* WHAT THE TASK ASKS *
Where in the data below does the word "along" appear? Copy each line that holds it.

* SOURCE MATERIAL *

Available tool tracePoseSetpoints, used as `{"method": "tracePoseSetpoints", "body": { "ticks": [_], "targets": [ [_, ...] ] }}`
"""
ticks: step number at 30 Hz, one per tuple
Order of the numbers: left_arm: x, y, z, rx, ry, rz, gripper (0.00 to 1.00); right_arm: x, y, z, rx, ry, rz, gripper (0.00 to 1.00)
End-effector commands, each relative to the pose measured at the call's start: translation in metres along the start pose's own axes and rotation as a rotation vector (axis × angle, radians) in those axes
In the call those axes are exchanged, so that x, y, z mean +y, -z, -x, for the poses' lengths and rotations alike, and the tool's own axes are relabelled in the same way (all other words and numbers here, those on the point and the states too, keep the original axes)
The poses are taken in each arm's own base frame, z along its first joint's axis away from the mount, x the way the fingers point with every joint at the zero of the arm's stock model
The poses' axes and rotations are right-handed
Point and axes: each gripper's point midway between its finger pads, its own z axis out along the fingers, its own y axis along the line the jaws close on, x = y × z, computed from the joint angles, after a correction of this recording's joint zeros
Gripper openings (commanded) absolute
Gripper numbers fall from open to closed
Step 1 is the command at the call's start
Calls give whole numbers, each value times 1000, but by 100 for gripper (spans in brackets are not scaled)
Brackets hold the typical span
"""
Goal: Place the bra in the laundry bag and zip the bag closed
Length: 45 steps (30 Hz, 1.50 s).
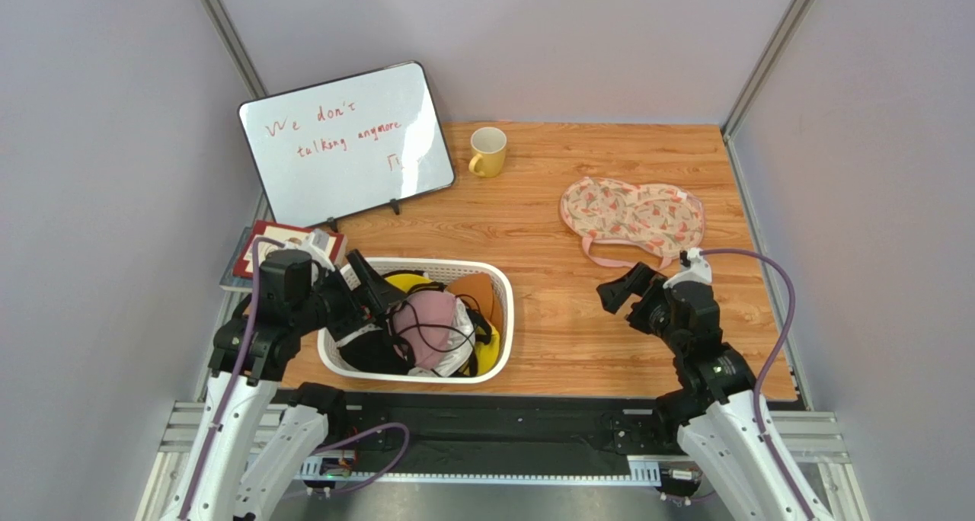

* SOLVED PROBLEM *
End-effector commands, each relative to the pose measured at the call's start: translation in metres along the start pose's own axes and rotation as a rotation vector (axis × angle, radians) in those axes
The poses are taken in each arm's own base frame, z along its first joint's axis away from the mount, x the way the fingers point with every joint at the zero of the arm's stock model
Point and axes: each gripper's point midway between its finger pads, its own z axis out along the fingers, its own y axis along the line the jaws close on, x = y × z, computed from the joint angles, after a correction of this recording's joint zeros

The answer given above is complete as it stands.